シューリカの心配
「よっと。…ありがとう、ルーキス。ここが私達の家だよ」
ルーキスから飛び降りると、ラーシャは笑顔で家を紹介する。しかし、ルーキスは顔を顰めてボソリとつぶやく。
【小さい小屋だな】
「ちょっと!本当に失礼!!」
【素直な感想だろ?気にするなよ】
怒るラーシャの肩に体を小さくしてからちょこんとルーキスが乗る。
【早く入ろう】
「…全く」
ルーキスには後で注意するとして、今は疲れたし早く寝たい。ラーシャはこれ以上は何も言わず扉を開いた。
「おばあちゃん、ただいま」
ラーシャが家の中に入ると、ちょうど朝食を並べていたシューリカが手を止めて笑顔で出迎えた。
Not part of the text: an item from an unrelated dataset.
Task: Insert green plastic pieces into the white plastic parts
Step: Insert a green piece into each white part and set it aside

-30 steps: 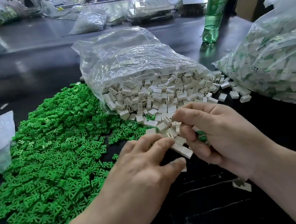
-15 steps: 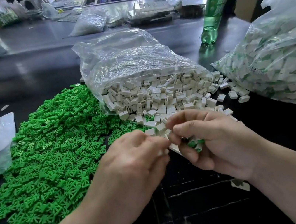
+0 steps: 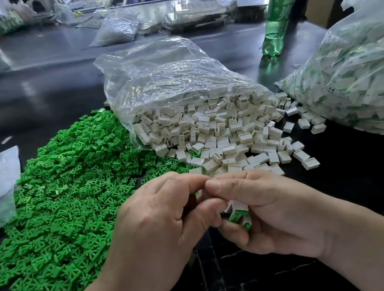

「おかえりなさい、ラーシャ。その子が新しい子ね?あら…この子」
シューリカはそう言ってルーキスをジッと見つめた。
「白竜、じゃ無いわね。…まさか虹霓竜…?」
シューリカの声に驚きの色が滲んでいる。ラーシャは得意げに胸を張って頷いた。
「そうだよ!女王様と同じ竜なんだって!」
「それは…すごいわねぇ…」
困惑したような顔をしてシューリカはそう言って椅子の背もたれに乗るハクレンを見てからルーキスに笑みを浮かべた。
「はじめまして、私はラーシャの祖母のシューリカ。あなたの名前は?」
【ルーキス】
「そう、いい名前ね。ルーキス、ラーシャはとってもお転婆で危なっかしい所があるからよく見てあげてね」
「おばあちゃん!!」
顔を赤くして怒るラーシャにシューリカは笑って流すと、ハクレンをルーキスに紹介する。ハクレンは例の如く何も言わないがまるで孫を見るような優しい表情を浮かべて挨拶代わりの白い霧を吐き出した。
「ところでラーシャ、朝ごはん食べる?」
「んー、いいや。とりあえず今はもう寝たい」
「じゃあ朝ごはんは取っておいてあげるから先にお風呂には入っちゃいなさい?森を歩いていたんだから汚れてるでしょう?そのままベッドで寝るのはダメよ」
「はぁい…。とりあえずルーキスに部屋を案内してくるね」
ラーシャは目を擦りながらそう言うと、ルーキスを連れて部屋へと戻って行く。それを見送った後、シューリカはため息をついて椅子に座ると冷めたお茶に口をつけた。
「虹霓竜がついに目を覚ましたのね。…ハクレン、また同じ事が起こると思う?」
【…】
ハクレンは何も言わないがその表情は険しい。それだけでハクレンが何を言いたいのか手に取るようにわかる。
「そうねぇ。心配したってしょうがないわよね…。他の二匹も目を覚ましているはず。その二匹と契約した子が善良ならいいんだけど」
そうじゃなければ千年前と同じ事が起こってしまう。経験した事は無いが、若い頃にハクレンに見せてもらった事があった。
「千年前と同じ事を起こしては絶対にいけないわ。…絶対に」
コップを強く握りしめてそう言うと、シューリカはハッと気付いて椅子から立ち上がる。ルーキスに部屋を案内しに行ったラーシャの帰りが遅い。
これは間違い無く寝てる。
「ちょっと、ラーシャ!寝る前にお風呂に入りなさい!!」
寝かせてあげたいがここは心を鬼にして、シューリカはラーシャを叩き起こしに部屋へと入って行く。